Pub Date: Nov. 27th, 2012
ISBN: 978-0307957306
Publisher: Knopf

Final musings on mostly modern art by the prolific lion of American letters.

This posthumous collection of essays by Updike (Higher Gossip, 2011, etc.) has been gorgeously collected and edited by Carduff and elevated by reproductions of the artwork under review. The author was an infamous gallery-crawler with a sensitive eye for American art, and his scrupulous aestheticism is on full display here. The book opens with a sad preface in the wake of the author’s death in 2009; Updike offers a full and honest remembrance of a photo of himself reading a Mickey Mouse comic at the age of 9. What follows are 13 richly illustrated essays on various art exhibitions ranging from the opening salvo, “The Clarity of Things,” deconstructing the National Endowment for the Humanities’ Picturing America collection, to “The Art of our Disorder,” a look at a 2005 exhibition of American surrealists. But Updike reserves his most acute analysis for collections by individual artists, including Claude Monet, Joan Miró and others. These essays, like those in his earlier collections, Just Looking (1989) and Still Looking (2005), are incisive in their examinations of individual artwork but don’t carry the self-conscious or cynical air that accompanies much postmodern art criticism.

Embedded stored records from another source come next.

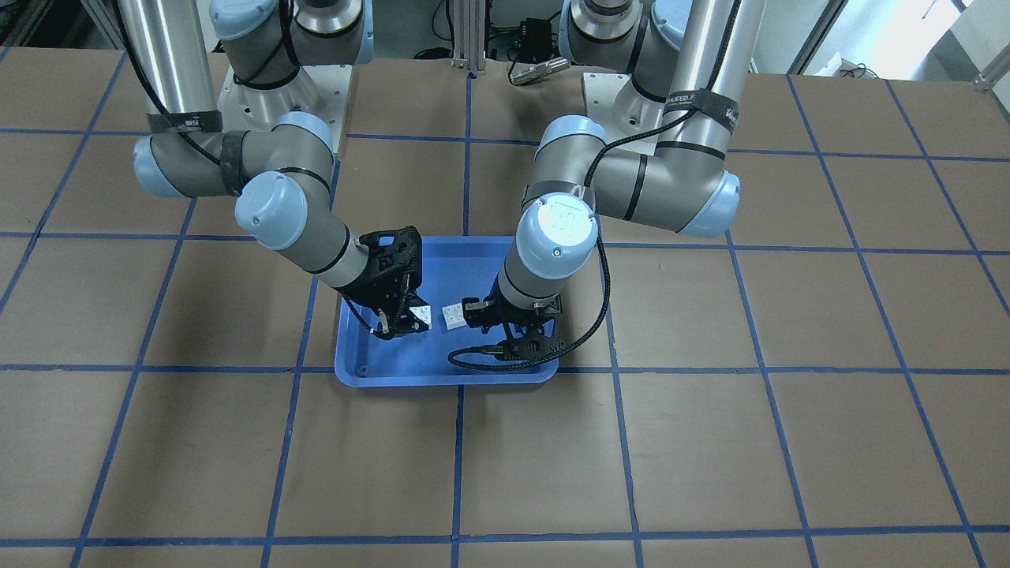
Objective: Assemble white blocks and place on blue tray
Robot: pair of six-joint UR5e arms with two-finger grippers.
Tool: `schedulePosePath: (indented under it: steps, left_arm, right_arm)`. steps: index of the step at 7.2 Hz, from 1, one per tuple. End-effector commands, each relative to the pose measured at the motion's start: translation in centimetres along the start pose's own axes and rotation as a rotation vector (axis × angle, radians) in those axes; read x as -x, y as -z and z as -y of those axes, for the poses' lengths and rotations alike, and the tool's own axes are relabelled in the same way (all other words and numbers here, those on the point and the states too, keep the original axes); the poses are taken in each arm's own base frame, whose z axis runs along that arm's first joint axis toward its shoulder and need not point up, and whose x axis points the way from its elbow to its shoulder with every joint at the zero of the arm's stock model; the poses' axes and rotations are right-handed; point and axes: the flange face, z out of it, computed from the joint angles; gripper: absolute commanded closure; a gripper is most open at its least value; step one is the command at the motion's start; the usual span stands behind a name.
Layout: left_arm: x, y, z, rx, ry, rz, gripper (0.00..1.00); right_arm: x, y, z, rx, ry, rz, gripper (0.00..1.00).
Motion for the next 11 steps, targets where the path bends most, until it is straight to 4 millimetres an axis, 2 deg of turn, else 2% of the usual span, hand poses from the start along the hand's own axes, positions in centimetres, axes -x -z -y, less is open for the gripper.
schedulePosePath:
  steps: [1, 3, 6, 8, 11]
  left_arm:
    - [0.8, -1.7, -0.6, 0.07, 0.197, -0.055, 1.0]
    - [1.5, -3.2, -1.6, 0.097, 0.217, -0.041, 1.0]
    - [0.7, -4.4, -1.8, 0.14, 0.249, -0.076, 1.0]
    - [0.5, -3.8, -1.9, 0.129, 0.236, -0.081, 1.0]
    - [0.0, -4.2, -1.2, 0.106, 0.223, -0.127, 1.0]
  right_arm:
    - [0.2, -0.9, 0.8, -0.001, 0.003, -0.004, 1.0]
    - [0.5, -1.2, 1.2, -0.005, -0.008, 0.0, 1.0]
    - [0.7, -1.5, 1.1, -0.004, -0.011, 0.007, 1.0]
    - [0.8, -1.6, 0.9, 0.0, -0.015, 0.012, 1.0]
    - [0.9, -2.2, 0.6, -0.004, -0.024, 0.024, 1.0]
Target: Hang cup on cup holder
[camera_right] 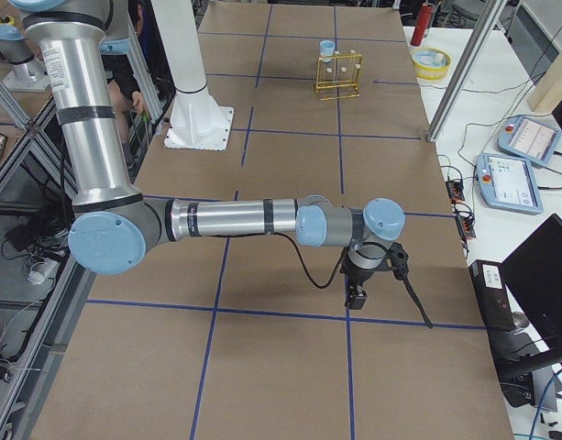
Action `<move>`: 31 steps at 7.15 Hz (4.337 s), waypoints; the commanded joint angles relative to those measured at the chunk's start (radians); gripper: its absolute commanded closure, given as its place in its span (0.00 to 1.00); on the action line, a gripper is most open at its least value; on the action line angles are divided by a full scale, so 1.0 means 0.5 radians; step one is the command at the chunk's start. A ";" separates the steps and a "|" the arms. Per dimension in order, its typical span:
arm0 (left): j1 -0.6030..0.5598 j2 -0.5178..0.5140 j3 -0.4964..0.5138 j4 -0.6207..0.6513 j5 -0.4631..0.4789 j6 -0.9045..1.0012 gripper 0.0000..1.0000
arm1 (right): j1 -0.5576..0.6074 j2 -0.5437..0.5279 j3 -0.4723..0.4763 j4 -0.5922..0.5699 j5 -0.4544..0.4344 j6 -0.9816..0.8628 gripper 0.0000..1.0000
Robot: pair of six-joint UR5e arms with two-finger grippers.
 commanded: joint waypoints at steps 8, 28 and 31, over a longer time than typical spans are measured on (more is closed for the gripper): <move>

One exemplary essay, “Degas Out-of-Doors,” takes the great French impressionist out of his traditional context: “His eccentric perspectives, his truncated compositions, his increasingly daring juxtapositions of color make us reflect, in modern style, upon the operations of perception—or, more precisely, upon the synthetic tensions that occur when a vision in three dimensions is reduced to a two-dimensional colored surface.” In “Bridges to the Invisible,” Updike delves into the New Objectivism of Max Beckmann, but also gives a rich description of descending into the Guggenheim’s Soho cousin, which inhabited a converted warehouse rather than its celebrated main emporium on the Upper East Side.

A rich trove of insights for art lovers of all stripes.